В трех шагах от царя старик, а за ним и его провожатый, распростерлись ниц, уткнувшись лицами в грязь.

– Кто это? – брезгливо сморщился царь и отвернулся.

– Это я, о великий государь! Раб и слуга твой, преданный тебе до смерти Неоптолем!

– А, это ты, неисправный, обленившийся старик? Ты, которому я поручил заботы о царевиче и который не оправдал моего доверия!.. Как же ты остался в Пантикапее? Или ты не успел сесть на корабль вместе с изменниками и трусами, или места не нашлось для тебя?

– И в мыслях не держал намерения бежать от тебя! Ибо жил радостной надеждой лицезреть тебя! И сейчас чувствую себя воскресшим, удостоившись твоего внимания! И скажу тебе, что Махар изменил тебе не сам!.. Люди подговорили его, отуманили его голову! Главный среди этих людей – Фрасибул!

– Еще кто?

– Было время – и Асандр склонял царевича к измене, но… видно, одумался и вот ныне предстал перед тобою!

– Как же ты позволил кому-то склонить царевича к измене? Почему не уберег его от злых советов?
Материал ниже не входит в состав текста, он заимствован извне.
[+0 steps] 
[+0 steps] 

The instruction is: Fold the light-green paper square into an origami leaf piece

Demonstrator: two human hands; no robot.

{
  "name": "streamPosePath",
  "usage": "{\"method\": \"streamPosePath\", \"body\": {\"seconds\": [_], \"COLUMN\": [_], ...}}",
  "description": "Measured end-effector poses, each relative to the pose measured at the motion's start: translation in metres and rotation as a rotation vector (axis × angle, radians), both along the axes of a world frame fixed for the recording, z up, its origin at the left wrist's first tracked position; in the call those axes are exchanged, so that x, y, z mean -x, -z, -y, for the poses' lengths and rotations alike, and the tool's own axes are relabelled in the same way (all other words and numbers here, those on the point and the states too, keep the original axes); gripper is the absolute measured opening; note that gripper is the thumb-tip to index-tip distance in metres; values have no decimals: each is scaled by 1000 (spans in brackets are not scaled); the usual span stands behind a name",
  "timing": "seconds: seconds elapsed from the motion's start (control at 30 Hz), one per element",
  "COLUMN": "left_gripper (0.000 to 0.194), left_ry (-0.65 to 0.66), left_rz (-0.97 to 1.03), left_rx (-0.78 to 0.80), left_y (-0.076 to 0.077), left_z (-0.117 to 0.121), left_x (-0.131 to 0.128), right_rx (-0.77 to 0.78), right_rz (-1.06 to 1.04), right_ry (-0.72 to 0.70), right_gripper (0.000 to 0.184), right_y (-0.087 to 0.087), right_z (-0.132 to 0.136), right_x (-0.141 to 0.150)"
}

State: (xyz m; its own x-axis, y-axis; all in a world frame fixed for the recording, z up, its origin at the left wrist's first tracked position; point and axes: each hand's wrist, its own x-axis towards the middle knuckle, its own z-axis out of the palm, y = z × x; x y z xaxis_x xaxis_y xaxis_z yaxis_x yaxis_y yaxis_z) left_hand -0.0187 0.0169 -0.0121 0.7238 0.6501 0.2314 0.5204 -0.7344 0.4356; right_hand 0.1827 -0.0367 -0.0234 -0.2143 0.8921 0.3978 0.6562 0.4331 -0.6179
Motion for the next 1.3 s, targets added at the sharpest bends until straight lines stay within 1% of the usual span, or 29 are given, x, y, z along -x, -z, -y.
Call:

– Увещевал царевича многократно! Но вначале царевич пребывал в опасном ослеплении и не желал слушать меня, а позже его обуял страх перед твоим гневом!

– Чем ослеплен был царевич?

– Римскими посулами, мощью римской. Поверил в твою гибель и преклонился перед Римом!

Неоптолем старался говорить правду, но он был неискусен в словопрении. Его речи казались той «правдой некстати», которая очень низко ценилась в царском окружении. Всем стало очевидно, что старый наварх рубит сплеча, не предугадывая воздействия своих слов на Митридата. Действительно, царь помрачнел, лицо его заострилось, стало язвительно-жестоким.

– Римскими посулами и моей гибелью? – переспросил он с каким-то свистом в голосе. – Не хочу слушать тебя, ты говоришь, как раб, который пытается спасти свою шкуру от кнута! Известно ли тебе, что я посылал царевичу тайное послание, получил ли он его?

– Сегодня ночью стало известно! Видят боги, хотел я помочь твоему гонцу вручить Махару письмо, да Фрасибул помешал мне!

– Выходит, царевич не прочел моего письма?

– Не ведаю, государь! Утром Махар не захотел говорить со мною. Он пнул меня, как собаку, а потом бежал в порт! Я же остался и вот лицезрею тебя!

Митридат с трудом сдержал приступ ярости, кровь ударила в голову, рука сжимала рукоять меча. Он был взбешен открытыми разоблачениями неприглядных поступков Махара, а также беспомощностью, проявленной Неоптолемом во всем этом деле. Наварх стоял на коленях с поникшей головой, ожидая рокового решения. Он надеялся на царскую милость, ибо полагал, что он меньше чем кто-либо повинен в происшедшем.

Послышались крики. К царю спешили два дюжих воина, они вели за руки странного человека, с которого стекала вода. Лица его нельзя было разглядеть под мокрыми космами волос. Воины повергли его к ногам царя.